Anticholinergic burden

The additive anticholinergic load in older adults is worth quantifying, and there are validated tools (Anticholinergic Cognitive Burden scale, Anticholinergic Risk Scale). The clinical picture: dry mouth, constipation, urinary retention, blurred vision, tachycardia, confusion, sometimes frank delirium.

Common psychiatric offenders:

  • Tertiary TCAs
  • Paroxetine
  • Doxepin (at antidepressant doses)
  • Diphenhydramine, hydroxyzine, chlorpheniramine
  • Quetiapine (moderate)
  • Clozapine (high)
  • Olanzapine (moderate)
  • Cyproheptadine

Common non-psych offenders that stack: oxybutynin, tolterodine, benztropine, trihexyphenidyl, dicyclomine, ranitidine (still around in some regions), scopolamine.

The rule of thumb: if a patient's cognition is deteriorating and they're on three or more anticholinergic drugs, deprescribing before adding a cognitive enhancer is the right first move.

Trazodone for sleep in older adults

Trazodone at 25 to 100 mg is one of the most commonly prescribed sleep aids in geriatric psychiatry.
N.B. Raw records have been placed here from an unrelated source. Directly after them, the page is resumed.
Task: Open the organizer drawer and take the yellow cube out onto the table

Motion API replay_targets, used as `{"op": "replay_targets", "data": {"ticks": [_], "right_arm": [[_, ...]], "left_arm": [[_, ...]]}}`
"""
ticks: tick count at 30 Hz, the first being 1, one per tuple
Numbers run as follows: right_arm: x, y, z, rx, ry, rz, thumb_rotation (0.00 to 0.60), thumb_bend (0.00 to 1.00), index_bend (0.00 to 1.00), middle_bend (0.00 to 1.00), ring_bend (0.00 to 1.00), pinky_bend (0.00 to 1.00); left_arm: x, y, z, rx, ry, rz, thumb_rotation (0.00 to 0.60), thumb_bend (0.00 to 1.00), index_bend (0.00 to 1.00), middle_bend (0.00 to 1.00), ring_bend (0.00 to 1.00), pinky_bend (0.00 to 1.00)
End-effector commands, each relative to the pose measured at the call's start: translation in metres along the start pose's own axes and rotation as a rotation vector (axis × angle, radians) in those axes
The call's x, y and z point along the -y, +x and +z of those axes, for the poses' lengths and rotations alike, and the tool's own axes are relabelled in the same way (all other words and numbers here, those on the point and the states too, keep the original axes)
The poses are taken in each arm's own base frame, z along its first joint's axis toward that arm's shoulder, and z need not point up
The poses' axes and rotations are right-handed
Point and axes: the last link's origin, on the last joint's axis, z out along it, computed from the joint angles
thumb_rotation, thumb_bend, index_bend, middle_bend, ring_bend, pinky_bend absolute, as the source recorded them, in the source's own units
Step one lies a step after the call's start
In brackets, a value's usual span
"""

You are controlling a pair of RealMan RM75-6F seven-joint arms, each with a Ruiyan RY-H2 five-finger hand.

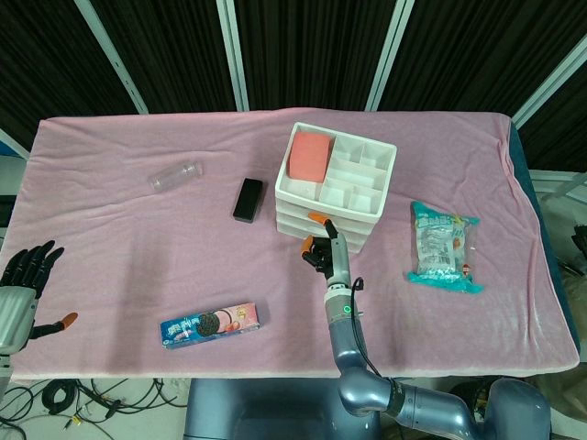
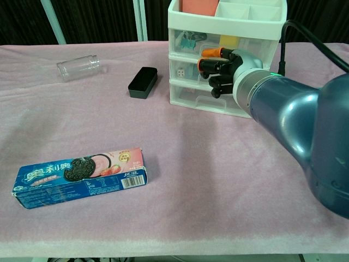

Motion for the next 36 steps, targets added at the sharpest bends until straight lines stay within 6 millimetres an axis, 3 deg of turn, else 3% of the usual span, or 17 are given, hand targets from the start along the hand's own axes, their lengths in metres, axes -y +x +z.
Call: {"op": "replay_targets", "data": {"ticks": [1, 36], "right_arm": [[0.0001, 0.0001, -0.0001, 0.001, 0.000, -0.001, 0.600, 0.63, 0.22, 0.84, 0.92, 0.86], [-0.0015, -0.0032, 0.0011, 0.025, -0.018, 0.003, 0.600, 0.63, 0.22, 0.84, 0.92, 0.86]], "left_arm": [[0.0000, 0.0000, 0.0000, 0.000, 0.001, 0.000, 0.600, 0.00, 0.00, 0.00, 0.00, 0.00], [-0.0007, -0.0001, 0.0001, 0.004, 0.002, -0.002, 0.600, 0.00, 0.00, 0.00, 0.00, 0.00]]}}
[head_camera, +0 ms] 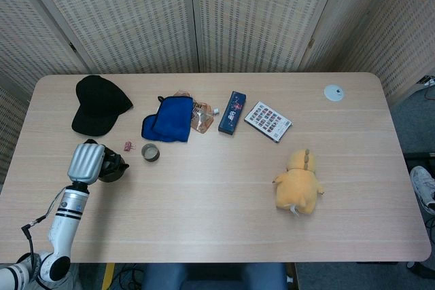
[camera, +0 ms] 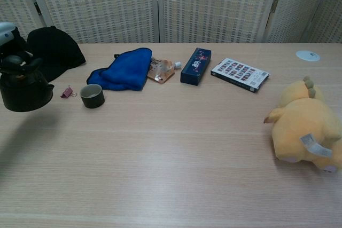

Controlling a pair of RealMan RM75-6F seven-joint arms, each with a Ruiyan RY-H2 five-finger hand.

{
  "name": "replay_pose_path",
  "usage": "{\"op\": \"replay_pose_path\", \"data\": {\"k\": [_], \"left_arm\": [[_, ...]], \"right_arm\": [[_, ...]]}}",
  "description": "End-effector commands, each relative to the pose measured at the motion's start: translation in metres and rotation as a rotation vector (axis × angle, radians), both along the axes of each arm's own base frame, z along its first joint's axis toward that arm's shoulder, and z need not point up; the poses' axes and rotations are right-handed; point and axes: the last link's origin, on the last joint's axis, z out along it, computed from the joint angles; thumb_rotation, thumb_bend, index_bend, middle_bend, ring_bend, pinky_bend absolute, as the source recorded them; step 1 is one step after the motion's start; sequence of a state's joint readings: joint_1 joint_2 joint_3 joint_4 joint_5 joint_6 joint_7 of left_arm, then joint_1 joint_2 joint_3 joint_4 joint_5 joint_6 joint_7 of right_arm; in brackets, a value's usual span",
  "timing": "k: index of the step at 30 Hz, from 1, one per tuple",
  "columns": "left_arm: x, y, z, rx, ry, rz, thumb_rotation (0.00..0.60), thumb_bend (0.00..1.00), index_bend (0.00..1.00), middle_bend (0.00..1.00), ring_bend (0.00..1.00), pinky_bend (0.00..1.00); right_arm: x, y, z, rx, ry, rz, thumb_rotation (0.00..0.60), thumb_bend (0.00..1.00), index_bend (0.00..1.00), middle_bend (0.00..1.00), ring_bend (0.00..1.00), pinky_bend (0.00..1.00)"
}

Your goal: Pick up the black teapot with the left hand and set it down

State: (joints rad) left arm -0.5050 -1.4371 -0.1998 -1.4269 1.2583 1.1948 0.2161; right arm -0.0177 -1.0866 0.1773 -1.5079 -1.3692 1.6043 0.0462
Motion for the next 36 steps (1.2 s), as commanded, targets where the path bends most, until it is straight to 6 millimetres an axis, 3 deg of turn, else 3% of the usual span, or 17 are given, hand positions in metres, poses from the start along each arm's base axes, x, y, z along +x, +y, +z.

The evidence is thinner than practice would suggest. A few points:

  • Orthostatic hypotension is the main safety concern, especially at doses above 50 mg.
  • Priapism risk is low but real (male patients should be warned).
  • Serotonin syndrome risk exists if stacked with SSRIs at meaningful doses.
  • It's on Beers as "use with caution" rather than "avoid," which reflects the pragmatic reality that alternatives are limited.

For a 75-year-old with sleep-onset insomnia who has tried sleep hygiene and melatonin, trazodone 25 mg at bedtime is a reasonable trial. Reassess at 4 to 6 weeks. If it's not helping, don't just keep it going.

Mirtazapine's niche

Mirtazapine is often the depression-plus-insomnia-plus-poor-appetite pick in older adults. Low-dose (7.5 to 15 mg) is more sedating and appetite-stimulating than higher doses (30 to 45 mg), which is counterintuitive but useful. It's not on the Beers list to avoid, has minimal anticholinergic activity, low fall risk compared to TCAs, and low drug interactions. Weight gain and sedation are the main issues.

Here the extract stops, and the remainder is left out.